I knew that I would be scattered among them,
that the dream of light would continue without me,
for it was never my dream, it was yours.
(“Seven Days”)
The poet here is located at a point in time where the events described have already begun to occur, and as the past subjunctive implies, continue into the present. This mode of vision constitutes the basis for what Heidegger calls the “retrieve,” a movement into the past to recover lost possibilities. Thus in “My Son” Strand reaches back towards a hypothetical son who seems to call “from a place / beyond, // where nothing / everything, / wants to be born.” The poet of the retrieve attempts to locate those images from the storehouse of the Imaginary that suggest possible symbolic identifications. That is precisely the motive in “For Jessica, My Daughter”—“I imagine a light / that would not let us stray far apart, / a secret moon or mirror, a sheet of paper.”

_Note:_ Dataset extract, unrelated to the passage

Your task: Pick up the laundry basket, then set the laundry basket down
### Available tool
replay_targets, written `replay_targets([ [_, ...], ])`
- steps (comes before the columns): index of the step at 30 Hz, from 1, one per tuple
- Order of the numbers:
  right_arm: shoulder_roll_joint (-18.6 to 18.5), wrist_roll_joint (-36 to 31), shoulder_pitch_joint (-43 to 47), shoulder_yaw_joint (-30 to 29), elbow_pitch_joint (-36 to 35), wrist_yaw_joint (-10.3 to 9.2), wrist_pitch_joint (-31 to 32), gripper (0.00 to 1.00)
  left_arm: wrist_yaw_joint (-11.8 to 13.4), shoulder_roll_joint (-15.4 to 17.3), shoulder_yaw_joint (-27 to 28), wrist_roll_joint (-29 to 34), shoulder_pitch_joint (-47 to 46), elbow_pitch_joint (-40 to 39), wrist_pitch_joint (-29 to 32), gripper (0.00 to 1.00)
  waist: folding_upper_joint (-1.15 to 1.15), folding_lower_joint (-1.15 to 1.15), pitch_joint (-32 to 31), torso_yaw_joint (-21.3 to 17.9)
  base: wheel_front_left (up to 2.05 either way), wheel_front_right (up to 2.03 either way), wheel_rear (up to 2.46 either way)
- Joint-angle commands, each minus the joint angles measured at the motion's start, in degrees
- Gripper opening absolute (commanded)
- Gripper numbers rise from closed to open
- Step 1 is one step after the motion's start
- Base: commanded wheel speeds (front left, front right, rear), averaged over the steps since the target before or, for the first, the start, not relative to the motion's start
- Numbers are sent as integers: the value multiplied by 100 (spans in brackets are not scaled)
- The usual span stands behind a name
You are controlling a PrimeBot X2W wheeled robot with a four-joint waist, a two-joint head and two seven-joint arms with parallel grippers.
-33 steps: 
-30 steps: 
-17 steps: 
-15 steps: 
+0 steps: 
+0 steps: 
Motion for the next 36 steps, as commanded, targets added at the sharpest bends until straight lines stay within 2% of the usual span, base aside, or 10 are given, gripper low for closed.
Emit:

Whereas Simic's mode is finally to deconstruct presence, to recede back into the growing region of emptiness, Stand's is to expand with that region, to attempt a reconstruction of presence. The result is a transcendental vision that, because it transcends “Nothing” as well as everything, because it does, after all, grasp the problem of the absent Other, avoids the naive solipsism of earlier transcendental visions: “this is another place / what light there is / spreads like a net / over nothing” (“Another Place”). The poem “White” uses that color to link diverse places, seasons, shades, times, traces, images, events, leading to a final Heideggerian “leap” beyond language and sight:
And out of my waking
the circle of light widens,
it fills with trees, houses,
stretches of ice.
It reaches out. It rings
the eye with white.
All things are one.
All things are joined
even beyond the edge of sight.
And so the poem becomes a means to include even what lies beyond the Heideggerian “horizon of Being,” a means to treat absence as presence. In “The Garden” Strand describes a kind of sourceless light of being, “suspended in time” yet resonating with both the past of the poet's parents and the future of the friend, the Other he addresses:
And when my father bends
to whisper in her ear,
when they rise to leave
and the swallows dip and soar
and the moon and stars
have drifted off together, it shines.
Even as you lean over this page,
late and alone, it shines; even now
in the moment before it disappears.
As with the Heideggerian “it” in phrases like “it gives being,” the pronoun here suggests a kind of phenomenological naming, an openness towards presence. It attempts to close some of the gaps that a poetry like Simic's, which emphasizes more of the absence in “presence of absence,” exposes. The result is not an utter ineffability, but rather, for both poets, a knowledge that poetic language is not simply communication, that it projects, in its relation to absence, to the Other, in its deferral of meanings for its signifiers, a truth that resides in its faithfulness to the multiplicity of the world. The result is, in effect, the creation of a world through language. So, Lacan has said:
I have only to plant my tree in a locution: climb the tree, indeed to project on it the ironic lightning that a descriptive context gives to a word: let it be seen by all, in order not to let myself be imprisoned in some sort of communication of facts, however official it may be, and, if I know the truth, make it heard, in spite of all the between the lines censures by the only signifier that my acrobatics can constitute in traversing the branches.